House prices in the UK have risen for the sixth successive month, driven partly by buyers rushing to complete deals before stamp duty rates rise from April.
According to new figures from Nationwide, average property values edged up 0.4% in February, reaching £270,493—just shy of the record highs seen before the turmoil triggered by Liz Truss’s mini-budget.
In total, house prices are 3.9% higher than a year ago, a further sign of continued resilience despite a patchy economic backdrop and the rise in mortgage rates over the past 18 months. Experts suggest the bigger-than-expected increase may reflect a burst of activity from purchasers hoping to avoid potentially higher tax costs this spring.
“Some of the bigger-than-expected rise in Nationwide house prices in February may reflect an increase in housing activity being brought forward ahead of stamp duty becoming more onerous on April 1,” Ashley Webb, UK economist at Capital Economics, said. Robert Gardner, Nationwide’s chief economist, echoed that sentiment, anticipating “a jump in transactions in March and a corresponding weakness in the following months,” consistent with patterns after previous tax changes.

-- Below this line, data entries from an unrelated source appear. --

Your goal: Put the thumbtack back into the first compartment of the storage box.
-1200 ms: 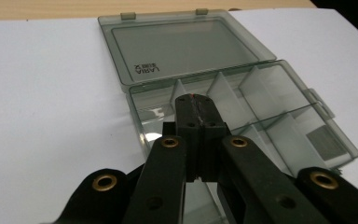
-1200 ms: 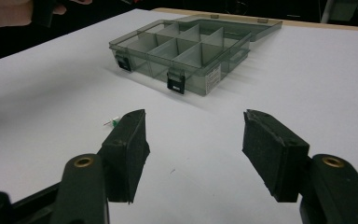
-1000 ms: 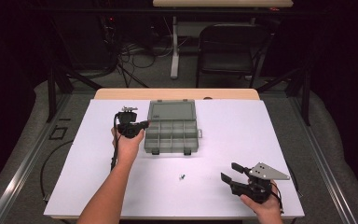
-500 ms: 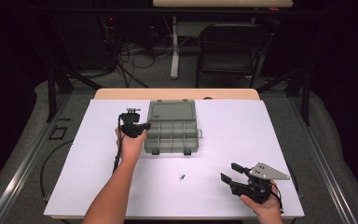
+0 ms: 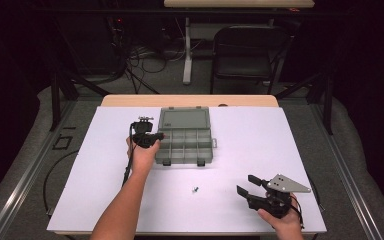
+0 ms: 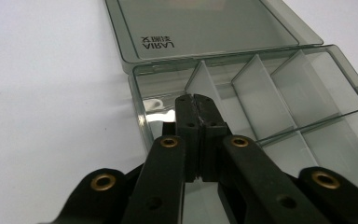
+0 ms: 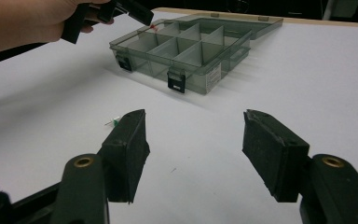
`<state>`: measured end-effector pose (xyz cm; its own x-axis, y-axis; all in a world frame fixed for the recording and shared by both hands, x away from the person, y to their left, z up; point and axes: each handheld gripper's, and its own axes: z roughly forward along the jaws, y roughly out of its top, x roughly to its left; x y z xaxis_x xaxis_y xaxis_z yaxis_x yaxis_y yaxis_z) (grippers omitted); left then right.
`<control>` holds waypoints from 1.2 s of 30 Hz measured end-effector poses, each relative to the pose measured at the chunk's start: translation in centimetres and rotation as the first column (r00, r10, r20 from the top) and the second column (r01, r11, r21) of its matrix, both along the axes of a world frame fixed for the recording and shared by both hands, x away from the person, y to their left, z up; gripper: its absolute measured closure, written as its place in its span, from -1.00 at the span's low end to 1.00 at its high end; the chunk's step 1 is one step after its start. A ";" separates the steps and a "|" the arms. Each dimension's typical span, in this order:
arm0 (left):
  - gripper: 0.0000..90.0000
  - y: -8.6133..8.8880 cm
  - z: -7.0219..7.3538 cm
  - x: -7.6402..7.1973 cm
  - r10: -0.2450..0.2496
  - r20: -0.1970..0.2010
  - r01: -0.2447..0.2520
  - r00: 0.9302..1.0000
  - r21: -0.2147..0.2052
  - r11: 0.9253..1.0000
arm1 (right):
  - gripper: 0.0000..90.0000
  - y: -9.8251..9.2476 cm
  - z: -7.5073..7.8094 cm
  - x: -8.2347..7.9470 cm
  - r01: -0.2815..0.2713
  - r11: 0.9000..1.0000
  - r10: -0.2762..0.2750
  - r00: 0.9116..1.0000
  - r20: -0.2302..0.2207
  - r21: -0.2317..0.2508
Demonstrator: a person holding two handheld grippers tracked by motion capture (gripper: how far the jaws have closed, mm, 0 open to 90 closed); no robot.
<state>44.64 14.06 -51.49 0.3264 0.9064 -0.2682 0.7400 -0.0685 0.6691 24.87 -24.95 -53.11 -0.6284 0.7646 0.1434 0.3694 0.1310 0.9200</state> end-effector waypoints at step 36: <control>-0.05 0.0 3.6 -8.5 -0.159 0.199 0.167 0.967 -0.024 0.986 | -0.13 0.1 -0.1 0.0 0.003 1.000 -0.003 1.000 -0.008 0.000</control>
<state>36.13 14.08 -47.90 0.5191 0.8260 -0.2197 0.5751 -0.1474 0.8047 24.89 -24.82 -53.20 -0.6253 0.7662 0.1485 0.3769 0.1298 0.9171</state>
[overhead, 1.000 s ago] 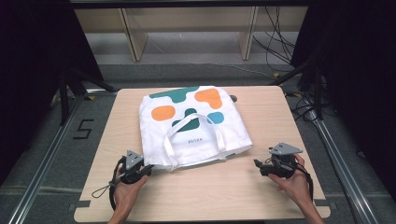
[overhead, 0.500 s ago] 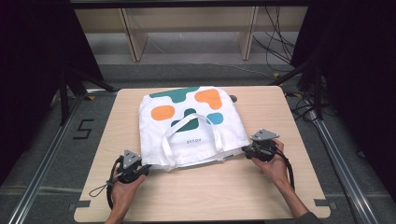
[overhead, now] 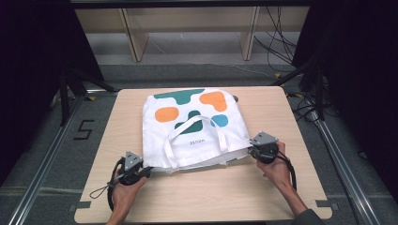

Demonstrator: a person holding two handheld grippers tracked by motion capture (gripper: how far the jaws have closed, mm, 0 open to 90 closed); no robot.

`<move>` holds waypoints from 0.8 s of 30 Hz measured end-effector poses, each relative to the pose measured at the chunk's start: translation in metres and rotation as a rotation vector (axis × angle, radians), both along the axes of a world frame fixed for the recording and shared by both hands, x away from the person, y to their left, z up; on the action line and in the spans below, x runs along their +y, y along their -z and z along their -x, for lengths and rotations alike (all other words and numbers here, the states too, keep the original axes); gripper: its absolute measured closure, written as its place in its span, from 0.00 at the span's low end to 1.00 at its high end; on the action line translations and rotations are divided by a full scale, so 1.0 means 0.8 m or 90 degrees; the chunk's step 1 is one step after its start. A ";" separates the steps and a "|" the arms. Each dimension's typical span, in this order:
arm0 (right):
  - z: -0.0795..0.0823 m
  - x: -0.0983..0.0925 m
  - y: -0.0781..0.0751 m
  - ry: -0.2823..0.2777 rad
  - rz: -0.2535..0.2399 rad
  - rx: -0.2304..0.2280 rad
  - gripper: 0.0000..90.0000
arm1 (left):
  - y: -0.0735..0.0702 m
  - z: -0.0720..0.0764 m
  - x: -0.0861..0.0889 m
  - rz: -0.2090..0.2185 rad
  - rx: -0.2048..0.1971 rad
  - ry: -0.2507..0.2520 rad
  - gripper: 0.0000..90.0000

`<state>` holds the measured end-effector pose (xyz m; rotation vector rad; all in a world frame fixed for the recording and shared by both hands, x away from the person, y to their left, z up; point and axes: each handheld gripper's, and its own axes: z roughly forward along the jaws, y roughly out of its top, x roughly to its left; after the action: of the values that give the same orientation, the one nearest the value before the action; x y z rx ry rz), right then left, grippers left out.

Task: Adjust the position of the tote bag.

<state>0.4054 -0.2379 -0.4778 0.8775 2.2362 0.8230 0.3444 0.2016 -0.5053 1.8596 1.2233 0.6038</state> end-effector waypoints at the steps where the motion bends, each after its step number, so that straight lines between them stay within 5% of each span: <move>1: 0.006 -0.002 -0.001 -0.006 0.000 -0.006 0.88 | 0.001 0.002 0.000 0.004 -0.004 0.010 0.80; 13: 0.118 -0.021 -0.001 -0.025 -0.008 0.020 0.87 | -0.002 0.027 -0.006 -0.005 0.003 0.045 0.77; 17: 0.121 -0.021 0.001 -0.028 -0.018 0.021 0.81 | -0.005 0.031 -0.007 -0.059 -0.022 0.033 0.57; 18: 0.121 -0.021 0.001 -0.028 -0.018 0.021 0.81 | -0.005 0.031 -0.007 -0.059 -0.022 0.033 0.54; 19: 0.117 -0.023 0.003 -0.021 -0.054 0.029 0.68 | -0.007 0.032 -0.009 -0.063 -0.032 0.041 0.52; 24: 0.112 -0.025 0.005 -0.007 -0.088 0.052 0.58 | -0.015 0.039 -0.015 -0.066 -0.053 0.057 0.46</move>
<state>0.3158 -0.2576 -0.4817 0.9799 2.2780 0.9715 0.3132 0.1894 -0.4933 1.9438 1.0671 0.7004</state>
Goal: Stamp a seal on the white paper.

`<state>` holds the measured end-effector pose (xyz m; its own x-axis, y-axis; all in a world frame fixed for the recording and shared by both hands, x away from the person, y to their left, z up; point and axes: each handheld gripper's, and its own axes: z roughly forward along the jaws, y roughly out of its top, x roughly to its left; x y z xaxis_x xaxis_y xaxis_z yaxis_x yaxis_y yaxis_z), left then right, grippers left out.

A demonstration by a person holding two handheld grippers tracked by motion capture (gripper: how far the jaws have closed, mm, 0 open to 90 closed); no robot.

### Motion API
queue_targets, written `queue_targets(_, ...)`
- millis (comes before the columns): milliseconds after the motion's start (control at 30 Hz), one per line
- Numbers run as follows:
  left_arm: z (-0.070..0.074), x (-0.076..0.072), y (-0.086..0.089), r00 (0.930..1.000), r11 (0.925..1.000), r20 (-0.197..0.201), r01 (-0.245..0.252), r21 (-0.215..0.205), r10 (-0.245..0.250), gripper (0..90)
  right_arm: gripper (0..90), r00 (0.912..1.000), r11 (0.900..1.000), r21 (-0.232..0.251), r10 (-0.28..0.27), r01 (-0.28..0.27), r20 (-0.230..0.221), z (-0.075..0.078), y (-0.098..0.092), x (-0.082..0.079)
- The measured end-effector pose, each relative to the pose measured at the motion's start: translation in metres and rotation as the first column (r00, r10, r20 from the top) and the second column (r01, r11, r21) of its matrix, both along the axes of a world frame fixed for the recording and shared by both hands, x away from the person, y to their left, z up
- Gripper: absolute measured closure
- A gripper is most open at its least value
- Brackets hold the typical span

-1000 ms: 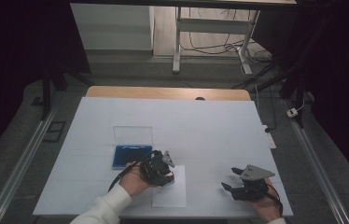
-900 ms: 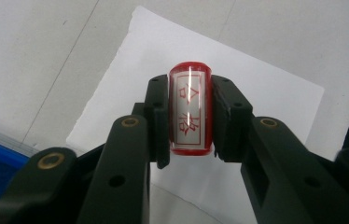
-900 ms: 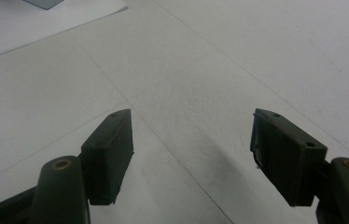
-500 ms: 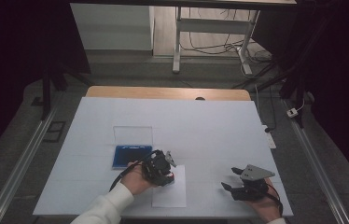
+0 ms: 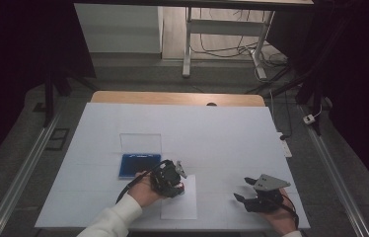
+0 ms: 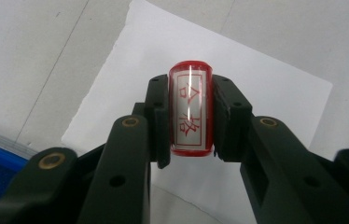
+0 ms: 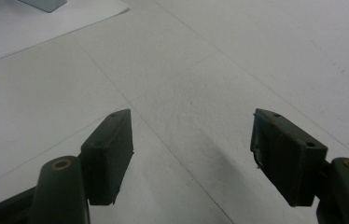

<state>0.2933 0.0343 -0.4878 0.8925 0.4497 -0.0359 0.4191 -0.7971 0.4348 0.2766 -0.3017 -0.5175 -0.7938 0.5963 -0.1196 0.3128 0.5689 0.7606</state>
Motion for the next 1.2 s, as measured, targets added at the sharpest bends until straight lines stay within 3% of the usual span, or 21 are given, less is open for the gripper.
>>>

Meanwhile, improving wage growth and falling mortgage rates have made homebuying more feasible than during the pandemic’s peak, when affordability ratios soared to nearly seven times average salaries. Nationwide estimates that a typical home now costs around 5.9 times the average UK wage, still considerably higher than the long-term average of about 4.5.
Property analysts expect the market to cool once the new stamp duty thresholds come into force. Nevertheless, the foundations of strong employment, rising wages, and a continued appetite for larger living spaces point to a housing sector that appears surprisingly robust in the face of multiple economic headwinds.